Taylor's ability to execute Steward's plan of straight right counters off Winky's jab, was impressive. it showed he was very coachable and has ridiculous hand speed. The thing that hurt Taylor the most was a head butt--Wright's best shots seemed only to annoy him, whereas Taylor's best shots clearly did serious damage. Winky is clever about attacking while wounded, but there were points when he looked badly hurt.
If there's a rematch and Taylor stays with Steward, I think he knocks Winky out.
CI loves Jermain almost as much as Jim Lampley does.
I am not convinced that Jermain's swollen eye was caused by a headbutt. Never trust what Lennox has to say about anything.
I did not see any points in the fight where Winky looked "badly" hurt. Stunned a few times, but never wobbled.

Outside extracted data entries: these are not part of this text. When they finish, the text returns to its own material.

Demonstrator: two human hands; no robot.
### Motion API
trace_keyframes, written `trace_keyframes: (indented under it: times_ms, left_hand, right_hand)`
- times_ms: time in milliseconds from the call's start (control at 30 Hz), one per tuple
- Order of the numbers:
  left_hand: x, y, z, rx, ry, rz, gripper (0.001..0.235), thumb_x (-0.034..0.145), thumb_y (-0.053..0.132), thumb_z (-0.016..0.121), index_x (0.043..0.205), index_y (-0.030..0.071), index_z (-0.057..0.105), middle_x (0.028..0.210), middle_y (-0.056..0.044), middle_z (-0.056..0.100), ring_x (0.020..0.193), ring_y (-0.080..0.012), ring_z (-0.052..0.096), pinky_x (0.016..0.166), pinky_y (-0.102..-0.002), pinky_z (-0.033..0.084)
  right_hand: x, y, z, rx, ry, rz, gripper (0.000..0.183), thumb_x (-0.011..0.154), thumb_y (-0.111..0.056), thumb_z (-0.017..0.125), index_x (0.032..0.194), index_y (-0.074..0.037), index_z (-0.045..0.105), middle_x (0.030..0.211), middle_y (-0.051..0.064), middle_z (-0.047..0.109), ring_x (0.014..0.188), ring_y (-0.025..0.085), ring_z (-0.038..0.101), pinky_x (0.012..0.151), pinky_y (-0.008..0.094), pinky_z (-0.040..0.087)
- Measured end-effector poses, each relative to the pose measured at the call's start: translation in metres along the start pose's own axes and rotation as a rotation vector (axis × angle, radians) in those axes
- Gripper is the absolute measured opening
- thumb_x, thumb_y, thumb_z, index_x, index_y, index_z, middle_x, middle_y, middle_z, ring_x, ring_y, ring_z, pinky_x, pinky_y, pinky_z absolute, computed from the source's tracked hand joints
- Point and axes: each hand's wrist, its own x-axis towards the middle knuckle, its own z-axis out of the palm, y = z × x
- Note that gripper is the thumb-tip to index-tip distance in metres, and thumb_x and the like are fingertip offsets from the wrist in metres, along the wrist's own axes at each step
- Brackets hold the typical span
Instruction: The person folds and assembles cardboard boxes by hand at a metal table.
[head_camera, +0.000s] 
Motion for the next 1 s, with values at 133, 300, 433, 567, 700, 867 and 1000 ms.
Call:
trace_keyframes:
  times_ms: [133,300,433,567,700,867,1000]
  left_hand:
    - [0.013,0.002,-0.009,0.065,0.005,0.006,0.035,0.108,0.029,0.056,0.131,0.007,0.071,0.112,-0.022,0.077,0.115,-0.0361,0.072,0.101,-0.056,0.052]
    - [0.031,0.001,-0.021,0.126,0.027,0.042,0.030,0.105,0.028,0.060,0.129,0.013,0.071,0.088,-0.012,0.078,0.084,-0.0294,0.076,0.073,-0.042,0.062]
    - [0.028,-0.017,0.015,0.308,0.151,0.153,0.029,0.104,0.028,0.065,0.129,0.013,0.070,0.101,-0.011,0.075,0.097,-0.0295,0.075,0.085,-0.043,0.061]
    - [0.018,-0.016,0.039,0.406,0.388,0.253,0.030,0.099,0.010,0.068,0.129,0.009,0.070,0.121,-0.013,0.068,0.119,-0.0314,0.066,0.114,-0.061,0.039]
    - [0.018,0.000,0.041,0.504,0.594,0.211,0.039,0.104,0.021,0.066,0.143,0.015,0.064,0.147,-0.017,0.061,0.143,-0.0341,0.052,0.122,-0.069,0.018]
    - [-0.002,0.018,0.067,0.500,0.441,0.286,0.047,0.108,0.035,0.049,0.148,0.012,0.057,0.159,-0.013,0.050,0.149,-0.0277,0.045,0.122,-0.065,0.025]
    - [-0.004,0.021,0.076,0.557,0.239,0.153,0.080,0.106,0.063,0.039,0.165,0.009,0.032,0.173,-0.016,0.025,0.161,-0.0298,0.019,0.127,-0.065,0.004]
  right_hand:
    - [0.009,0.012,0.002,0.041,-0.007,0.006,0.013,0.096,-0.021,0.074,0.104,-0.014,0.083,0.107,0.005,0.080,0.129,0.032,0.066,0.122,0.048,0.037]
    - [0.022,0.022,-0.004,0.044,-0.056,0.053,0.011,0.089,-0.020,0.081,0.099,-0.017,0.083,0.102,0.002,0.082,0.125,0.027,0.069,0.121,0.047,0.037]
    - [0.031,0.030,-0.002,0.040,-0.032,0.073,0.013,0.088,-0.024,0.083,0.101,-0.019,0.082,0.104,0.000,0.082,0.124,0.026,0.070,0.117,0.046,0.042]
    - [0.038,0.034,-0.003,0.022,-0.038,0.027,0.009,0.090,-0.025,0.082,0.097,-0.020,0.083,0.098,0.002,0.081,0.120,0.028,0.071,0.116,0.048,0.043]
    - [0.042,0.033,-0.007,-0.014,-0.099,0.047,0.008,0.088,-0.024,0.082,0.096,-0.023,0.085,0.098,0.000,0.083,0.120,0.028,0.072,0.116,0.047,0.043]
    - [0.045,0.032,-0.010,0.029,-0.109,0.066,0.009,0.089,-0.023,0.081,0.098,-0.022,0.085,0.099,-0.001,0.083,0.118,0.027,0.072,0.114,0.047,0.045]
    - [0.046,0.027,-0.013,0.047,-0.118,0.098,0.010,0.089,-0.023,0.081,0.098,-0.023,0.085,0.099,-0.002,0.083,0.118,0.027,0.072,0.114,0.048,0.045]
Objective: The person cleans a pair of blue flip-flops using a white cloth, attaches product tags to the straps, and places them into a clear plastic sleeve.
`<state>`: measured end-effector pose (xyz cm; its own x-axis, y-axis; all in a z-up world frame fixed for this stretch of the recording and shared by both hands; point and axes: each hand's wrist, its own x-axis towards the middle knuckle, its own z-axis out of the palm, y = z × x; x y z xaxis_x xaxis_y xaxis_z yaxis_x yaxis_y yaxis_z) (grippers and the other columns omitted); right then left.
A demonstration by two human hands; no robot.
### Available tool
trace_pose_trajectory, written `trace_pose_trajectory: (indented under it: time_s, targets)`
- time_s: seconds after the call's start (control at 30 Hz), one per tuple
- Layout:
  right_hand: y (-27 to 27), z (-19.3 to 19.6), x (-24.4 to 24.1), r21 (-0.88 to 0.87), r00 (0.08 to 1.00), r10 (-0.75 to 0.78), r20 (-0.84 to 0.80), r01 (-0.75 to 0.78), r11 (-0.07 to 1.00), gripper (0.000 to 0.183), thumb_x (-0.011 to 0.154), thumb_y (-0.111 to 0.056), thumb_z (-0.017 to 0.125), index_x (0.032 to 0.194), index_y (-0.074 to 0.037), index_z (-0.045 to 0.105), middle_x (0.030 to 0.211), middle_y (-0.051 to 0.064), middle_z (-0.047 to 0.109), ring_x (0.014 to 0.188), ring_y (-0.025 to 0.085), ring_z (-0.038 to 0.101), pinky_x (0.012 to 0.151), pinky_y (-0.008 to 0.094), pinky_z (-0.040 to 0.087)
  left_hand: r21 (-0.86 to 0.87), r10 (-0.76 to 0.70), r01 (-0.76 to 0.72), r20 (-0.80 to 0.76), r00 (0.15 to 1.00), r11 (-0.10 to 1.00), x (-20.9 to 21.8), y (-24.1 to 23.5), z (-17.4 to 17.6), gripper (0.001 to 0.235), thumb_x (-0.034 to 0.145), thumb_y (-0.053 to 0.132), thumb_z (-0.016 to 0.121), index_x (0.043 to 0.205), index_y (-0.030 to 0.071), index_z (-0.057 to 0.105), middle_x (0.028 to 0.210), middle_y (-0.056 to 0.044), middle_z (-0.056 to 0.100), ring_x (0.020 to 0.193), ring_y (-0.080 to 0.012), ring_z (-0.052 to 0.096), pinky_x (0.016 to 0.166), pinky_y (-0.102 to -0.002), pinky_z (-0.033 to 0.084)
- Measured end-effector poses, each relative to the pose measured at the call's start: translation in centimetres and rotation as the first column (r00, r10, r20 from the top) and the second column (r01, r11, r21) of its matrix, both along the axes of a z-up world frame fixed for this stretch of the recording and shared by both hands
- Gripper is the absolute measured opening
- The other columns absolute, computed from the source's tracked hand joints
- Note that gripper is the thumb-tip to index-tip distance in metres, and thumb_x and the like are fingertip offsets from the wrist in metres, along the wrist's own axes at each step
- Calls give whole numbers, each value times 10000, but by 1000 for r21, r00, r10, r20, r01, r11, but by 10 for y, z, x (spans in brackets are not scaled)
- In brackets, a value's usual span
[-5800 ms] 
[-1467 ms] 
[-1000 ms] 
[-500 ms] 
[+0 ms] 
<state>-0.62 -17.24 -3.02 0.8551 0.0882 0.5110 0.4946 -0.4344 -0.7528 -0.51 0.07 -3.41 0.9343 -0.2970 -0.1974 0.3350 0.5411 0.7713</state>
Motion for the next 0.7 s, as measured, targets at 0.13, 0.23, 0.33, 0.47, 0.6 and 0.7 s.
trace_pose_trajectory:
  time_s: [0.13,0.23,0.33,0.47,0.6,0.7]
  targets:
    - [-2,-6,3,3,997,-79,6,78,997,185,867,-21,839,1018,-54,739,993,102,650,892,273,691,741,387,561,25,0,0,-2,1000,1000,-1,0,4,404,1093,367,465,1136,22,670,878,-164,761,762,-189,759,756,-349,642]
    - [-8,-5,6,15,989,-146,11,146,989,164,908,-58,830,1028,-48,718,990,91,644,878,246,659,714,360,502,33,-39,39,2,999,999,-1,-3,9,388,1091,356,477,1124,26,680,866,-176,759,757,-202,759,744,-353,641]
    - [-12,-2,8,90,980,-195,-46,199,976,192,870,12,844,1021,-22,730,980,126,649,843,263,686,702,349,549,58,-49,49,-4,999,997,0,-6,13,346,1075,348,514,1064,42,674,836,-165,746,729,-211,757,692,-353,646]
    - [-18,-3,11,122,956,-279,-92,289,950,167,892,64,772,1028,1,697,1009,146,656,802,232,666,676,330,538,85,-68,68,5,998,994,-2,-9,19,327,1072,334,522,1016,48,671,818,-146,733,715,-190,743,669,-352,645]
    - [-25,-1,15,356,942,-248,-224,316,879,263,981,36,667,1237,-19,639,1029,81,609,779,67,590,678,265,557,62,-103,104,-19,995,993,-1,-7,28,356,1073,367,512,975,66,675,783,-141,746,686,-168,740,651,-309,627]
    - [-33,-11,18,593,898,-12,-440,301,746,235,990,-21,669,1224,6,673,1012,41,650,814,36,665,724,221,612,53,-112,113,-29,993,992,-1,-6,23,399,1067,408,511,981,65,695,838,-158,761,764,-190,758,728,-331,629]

Obviously if you're going to fight Winky the main thing you need to figure out how to do is counter the jab. I didn't think Jermain did a great job of this, and it would have been worse if Winky was moving a little more. He gave Jermain more of a stationary target than he's ever given anyone. This, I think, is because not only did he want to win the fight, he wanted to become a star in doing it. He wanted to beat Jermain in a brawl that elevated him into the boxing stratosphere and out of the purgatory that he's in - the southpaw with great defense, no knockout power, and a punishing jab. The strategy may have succeeded anyway - this was a more entertaining fight than almost any other Winky fight (although watching him pants Trinidad was pretty entertaining). But he did not win, and I think he coudl have easily outpointed Jermain, who is very clumsy when he has to keep moving to find his opponent - trips over himself all the time in there. I stand by my assessment - if Winky fought that in and out, eat my jab style that used to be his bread and butter, it's a rout.